Limited edition prints include a certificate of authenticity.
The paper size is as listed. The photograph itself is printed with white boarders.
This photograph is a available as a limited edition print, being signed and numbered.
Print details as follows:
A3 - 16.5 by 11.7 inches - 50 limited edition prints
A2 - 23.4 by 16.5 inches - 30 limited edition prints
A1* - 25 x 35 inches - 15 limited edition prints
*Approx A1 = 24 by 35 Inches (Actual A1 = 23.4 by 33.1 Inches)
About the photograph
There are no shortage of dead trees throughout Tasmania that make for hauntingly beautiful subjects. My journey in search of dead trees has been one I've been in pursuit of for over a decade. Searching for them involves frequent drives and walks to lonely places. Sometimes I come back without any photographs but just being out in the vastness of the landscape is a reward in itself. My first exploration through this area where I captured The Dancing Dead tree was to explore like I usually do on these trips to see if there were good photo opportunities. I found several large old dead trees and whilst I made some photos these specimens didn't have what I was looking for - things like the sun being in the right direction and background separation so as to be isolated from their background. I walked a little further on and there it was, a tree that I fell in love with. The cloud cover and onset of rain had made any photographic opportunity disappear that day. Nonetheless I captured some photographs as a record and left for home knowing I had to come back when conditions would be more conducive to making photographs. A couple of days had passed and I had planned to come back to this location with the idea of a heavy fog lingering around the tree making for an atmospheric image, but fog is fleeting and unpredictable and when I arrived at the tree it was windy, overcast and light rain was persistent.

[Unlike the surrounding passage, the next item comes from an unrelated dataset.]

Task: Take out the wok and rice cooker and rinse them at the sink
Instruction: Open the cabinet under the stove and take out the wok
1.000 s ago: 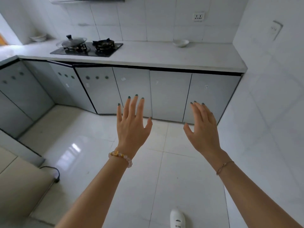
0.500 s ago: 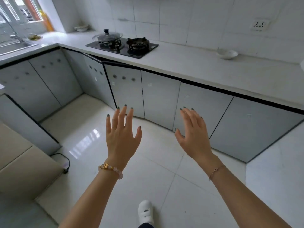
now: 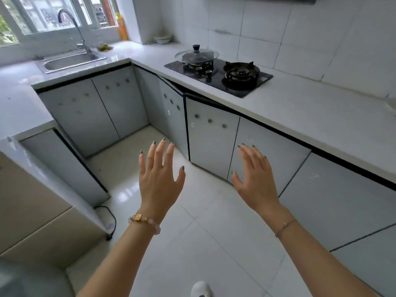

Things weren't looking good. But I did have fast moving clouds on my side. This was wonderful because it meant that there is a high change of light dancing over the landscape as opposed to a cloudy still day where movement signals little change and change of the sun coming out. With patience there was the chance that sun would break through the clouds and bathe the tree in golden light. It's what I was hoping for anyway…I waited patiently for nearly an hour for the sun to come back out again. And then it happened! The sun danced across the marshland and I could see the light dancing ever closer to my subject . And then it happened, the sun bathed the tree in golden light for literally a matter of seconds, until shadow and rain came over once more. The hour long wait for a single fleeting moment was worth it.